Could you restate the data word for word?

--------

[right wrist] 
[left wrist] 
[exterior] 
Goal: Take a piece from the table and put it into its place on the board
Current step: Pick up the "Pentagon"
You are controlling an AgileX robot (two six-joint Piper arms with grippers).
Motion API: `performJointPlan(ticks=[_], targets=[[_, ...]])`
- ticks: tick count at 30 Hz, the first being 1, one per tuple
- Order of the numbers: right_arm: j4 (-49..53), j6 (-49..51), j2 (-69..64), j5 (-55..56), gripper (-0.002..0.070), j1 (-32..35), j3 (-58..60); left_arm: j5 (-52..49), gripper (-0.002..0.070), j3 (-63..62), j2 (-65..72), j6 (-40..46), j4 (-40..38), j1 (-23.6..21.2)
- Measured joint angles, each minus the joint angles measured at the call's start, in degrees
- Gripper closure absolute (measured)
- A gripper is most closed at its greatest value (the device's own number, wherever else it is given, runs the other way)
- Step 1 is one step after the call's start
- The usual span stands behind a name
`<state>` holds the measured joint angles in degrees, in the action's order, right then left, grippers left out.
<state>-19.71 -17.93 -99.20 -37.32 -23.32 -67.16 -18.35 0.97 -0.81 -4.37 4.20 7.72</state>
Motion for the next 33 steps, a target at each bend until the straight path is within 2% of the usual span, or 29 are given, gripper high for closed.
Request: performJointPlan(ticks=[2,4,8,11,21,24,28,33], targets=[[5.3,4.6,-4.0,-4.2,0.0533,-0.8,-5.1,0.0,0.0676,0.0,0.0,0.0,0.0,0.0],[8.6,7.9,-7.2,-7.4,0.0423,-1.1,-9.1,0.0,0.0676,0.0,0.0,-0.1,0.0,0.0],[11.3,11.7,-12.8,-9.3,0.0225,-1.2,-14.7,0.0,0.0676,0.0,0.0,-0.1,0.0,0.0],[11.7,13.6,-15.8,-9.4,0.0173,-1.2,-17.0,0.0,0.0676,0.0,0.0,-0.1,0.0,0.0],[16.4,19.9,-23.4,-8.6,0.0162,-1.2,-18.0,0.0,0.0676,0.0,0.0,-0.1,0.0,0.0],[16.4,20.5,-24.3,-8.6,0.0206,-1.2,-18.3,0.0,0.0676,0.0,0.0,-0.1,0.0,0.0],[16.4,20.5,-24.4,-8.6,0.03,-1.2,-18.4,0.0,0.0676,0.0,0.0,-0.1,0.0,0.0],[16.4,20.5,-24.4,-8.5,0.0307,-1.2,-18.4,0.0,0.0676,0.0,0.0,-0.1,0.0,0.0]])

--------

— SOLUTION TO THE PROBLEM —
[right wrist] 
[left wrist] 
[exterior] 
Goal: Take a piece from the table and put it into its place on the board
Current step: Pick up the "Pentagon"
You are controlling an AgileX robot (two six-joint Piper arms with grippers).
Motion API: `performJointPlan(ticks=[_], targets=[[_, ...]])`
- ticks: tick count at 30 Hz, the first being 1, one per tuple
- Order of the numbers: right_arm: j4 (-49..53), j6 (-49..51), j2 (-69..64), j5 (-55..56), gripper (-0.002..0.070), j1 (-32..35), j3 (-58..60); left_arm: j5 (-52..49), gripper (-0.002..0.070), j3 (-63..62), j2 (-65..72), j6 (-40..46), j4 (-40..38), j1 (-23.6..21.2)
- Measured joint angles, each minus the joint angles measured at the call's start, in degrees
- Gripper closure absolute (measured)
- A gripper is most closed at its greatest value (the device's own number, wherever else it is given, runs the other way)
- Step 1 is one step after the call's start
- The usual span stands behind a name
`<state>` holds the measured joint angles in degrees, in the action's order, right then left, grippers left out.
<state>-19.71 -17.93 -99.20 -37.32 -23.32 -67.16 -18.35 0.97 -0.81 -4.37 4.20 7.72</state>
Motion for the next 33 steps, a target at each bend until the straight path is within 2% of the usual span, or 29 are given, gripper high for closed.
Request: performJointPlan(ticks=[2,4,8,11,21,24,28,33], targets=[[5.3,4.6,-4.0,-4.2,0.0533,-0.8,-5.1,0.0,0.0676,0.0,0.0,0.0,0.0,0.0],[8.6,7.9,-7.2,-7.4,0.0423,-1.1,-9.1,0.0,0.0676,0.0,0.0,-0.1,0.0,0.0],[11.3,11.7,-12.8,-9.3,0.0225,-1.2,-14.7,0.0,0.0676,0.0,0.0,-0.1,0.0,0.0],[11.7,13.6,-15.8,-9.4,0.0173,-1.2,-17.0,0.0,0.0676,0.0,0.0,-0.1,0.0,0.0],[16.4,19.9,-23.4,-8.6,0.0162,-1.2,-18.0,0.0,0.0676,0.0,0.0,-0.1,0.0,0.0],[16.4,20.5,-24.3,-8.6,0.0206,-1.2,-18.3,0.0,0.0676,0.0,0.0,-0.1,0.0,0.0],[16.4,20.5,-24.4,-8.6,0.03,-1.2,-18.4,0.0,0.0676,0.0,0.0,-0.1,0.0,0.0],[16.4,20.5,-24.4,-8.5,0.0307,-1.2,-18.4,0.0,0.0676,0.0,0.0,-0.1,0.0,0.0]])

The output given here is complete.